Nor can authority to resentence in this manner be derived from Rule 35. Under Rule 35, the district court can “correct an illegal sentence at any time.” Fed.R.Crim.P. 35(a). However, “[tjhis authority to vacate and amend a sentence ‘at any time’ extends only to the illegal portion of the sentence, and does not empower the district court to reach legal sentences previously imposed.” Minor, 846 F.2d at 1188. The court did not have the power to alter the previously imposed legal sentences on counts one, three, and four.

We find that the government’s attempts to distinguish Minor unpersuasive. The government’s argument that the district[*751] court did not resentence on counts one, three, and four is incorrect. In addition, the government misconstrues the issue when it treats this case as a double jeopardy matter. The issue in the case before us, as in Minor, is whether the district court had authority to resentence the defendant on particular counts, not whether the re-sentencing violated the double jeopardy clause. See Minor, 846 F.2d at 1190 n. 6.
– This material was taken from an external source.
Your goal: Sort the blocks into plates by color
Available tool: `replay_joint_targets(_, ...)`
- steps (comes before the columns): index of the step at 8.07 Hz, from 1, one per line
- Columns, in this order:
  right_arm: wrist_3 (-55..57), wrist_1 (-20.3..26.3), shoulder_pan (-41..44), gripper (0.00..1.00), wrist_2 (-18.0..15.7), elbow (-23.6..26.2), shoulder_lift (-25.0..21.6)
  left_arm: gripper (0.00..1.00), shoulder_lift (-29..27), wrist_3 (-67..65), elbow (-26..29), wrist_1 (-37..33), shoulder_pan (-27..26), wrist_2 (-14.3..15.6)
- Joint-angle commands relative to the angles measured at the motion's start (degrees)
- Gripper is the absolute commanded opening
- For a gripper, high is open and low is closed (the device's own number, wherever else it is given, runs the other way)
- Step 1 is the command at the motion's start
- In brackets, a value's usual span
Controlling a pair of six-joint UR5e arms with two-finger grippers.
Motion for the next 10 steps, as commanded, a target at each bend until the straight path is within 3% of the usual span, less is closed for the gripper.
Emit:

Finally, the government seems to suggest that the district court could resentence on all counts in order to effect its original sentencing plan. However, Minor rejects such an argument. In Minor, the court suggested that the Seventh Circuit erred in United States v. Shue, 825 F.2d 1111, 1113 (7th Cir.), cert. denied, — U.S. -, 108 S.Ct. 351, 98 L.Ed.2d 376 (1987). The Shue court apparently held that the district court had inherent power to resen-tence “in order to effectuate the original sentencing intent.” Minor, 846 F.2d at 1189 n. 5 (quoting Shue, 825 F.2d at 1113). The clear implication of Minor is that district courts have no such inherent power in this circuit.

CONCLUSION

The district court lacked authority to make the sentence on count two consecutive to the sentences on the other counts and therefore the sentence must be vacated. We remand to the district court with instructions to resentence on the armed bank larceny convictions portion of count two in a manner consistent with this opinion.

REVERSED and REMANDED with instructions.